Brining the chicken in buttermilk makes it so juicy – the more time in the buttermilk, the better! Also, the skin and bones make the chicken very tender compared to a boneless, skinless breast. I love the skin, but you can of course discard it after it’s cooked which would reduce the calories and the ww points to 0. And if you want to make a boneless, skinless breast instead, I would stick to this air fryer chicken breast recipe.
This air fried chicken breast is a simple yet delicious protein. You can always double the recipe so that you have leftovers for lunch the next day. This buttermilk chicken is great over your favorite salad, and it also pairs well with just about any side like rice pilaf, corn tomato avocado salad, or roasted baby potatoes.

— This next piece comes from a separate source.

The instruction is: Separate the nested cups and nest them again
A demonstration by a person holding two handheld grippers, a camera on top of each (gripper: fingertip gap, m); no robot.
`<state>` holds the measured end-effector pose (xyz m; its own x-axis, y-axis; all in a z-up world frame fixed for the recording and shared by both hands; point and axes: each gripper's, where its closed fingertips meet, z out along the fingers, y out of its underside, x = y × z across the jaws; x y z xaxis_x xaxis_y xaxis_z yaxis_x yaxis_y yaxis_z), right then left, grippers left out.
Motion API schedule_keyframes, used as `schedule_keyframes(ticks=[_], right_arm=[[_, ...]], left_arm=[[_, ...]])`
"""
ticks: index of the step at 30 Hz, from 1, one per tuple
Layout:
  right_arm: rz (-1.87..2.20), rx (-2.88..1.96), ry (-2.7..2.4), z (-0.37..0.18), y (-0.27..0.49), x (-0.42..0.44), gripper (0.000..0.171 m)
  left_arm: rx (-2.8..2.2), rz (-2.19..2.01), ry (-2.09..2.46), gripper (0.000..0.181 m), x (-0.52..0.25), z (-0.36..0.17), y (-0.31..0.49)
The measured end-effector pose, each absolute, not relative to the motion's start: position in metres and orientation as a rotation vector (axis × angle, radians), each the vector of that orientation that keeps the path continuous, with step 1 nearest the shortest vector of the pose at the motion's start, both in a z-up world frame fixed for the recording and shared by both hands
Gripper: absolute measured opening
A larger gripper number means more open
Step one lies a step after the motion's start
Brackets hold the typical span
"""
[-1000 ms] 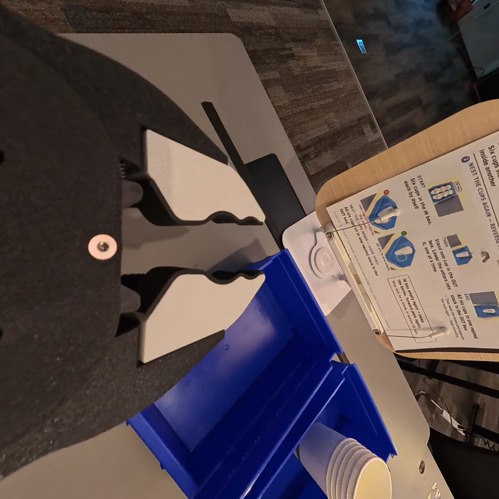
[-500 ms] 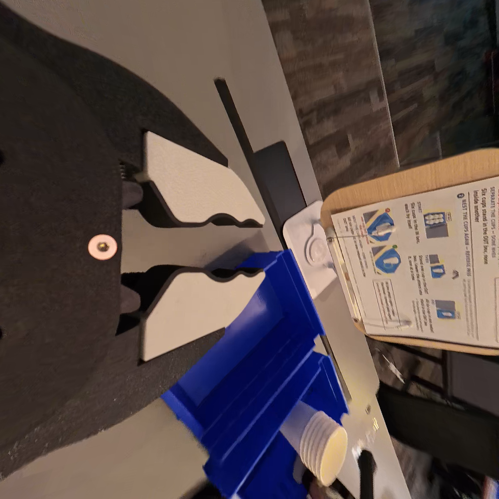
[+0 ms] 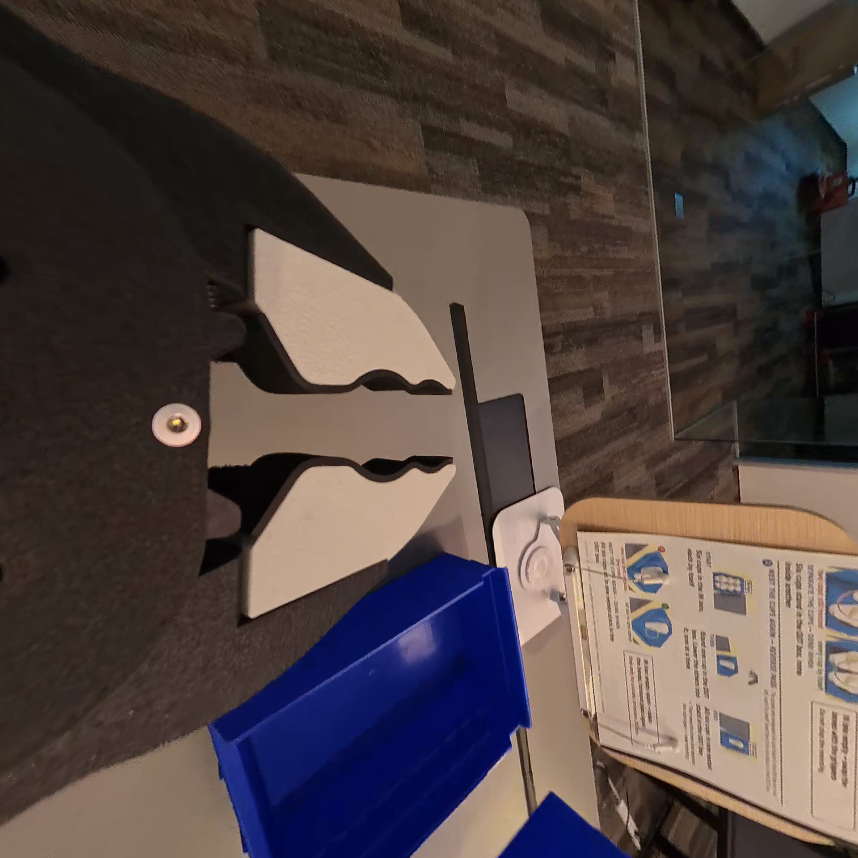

If you don’t have an air fryer, you can roast the chicken in the oven. Cook the breast for 35-45 minutes at 400 degrees until a thermometer reads 160 degrees. For a whole chicken recipe in the oven, try my Roast Chicken with Rosemary and Lemon.
Is air fried chicken healthy?
Yes! Air fried chicken is healthy. It requires way less oil than traditional fried chicken. The only oil required to air fry chicken is a little oil spray on the top of the chicken breast.
Air Fryer Herbed Buttermilk Roast Chicken Breast
Total Time: 1hr25mins
Air fryer bone-in, skin-on chicken breast brined in buttermilk and seasoned with a mix of herbs and spices makes for perfectly juicy chicken.
Place the chicken in a bowl and pour the buttermilk over, covering completely. Set chicken at room temperature at least 20 minutes or refrigerated up to 4 hours.
Meanwhile in a bowl combine the remaining spices.
Remove the chicken from the buttermilk, letting the excess drip off, then place skin side up into the air fryer.
Sprinkle the seasoning mix over the top of both and let it stand 5 minutes until it soaks in.
Spray the top of the chicken with oil. Cook at 300F for 10 minutes then increase the heat to 350F and cook until an instant read thermometer inserted into the thickest part reads 160F, and the chicken is golden in color, 30 to 35 minutes.
Transfer to a cutting board and let it rest 10 minutes. Then cut the meat off the bone and cut into thick slices for serving.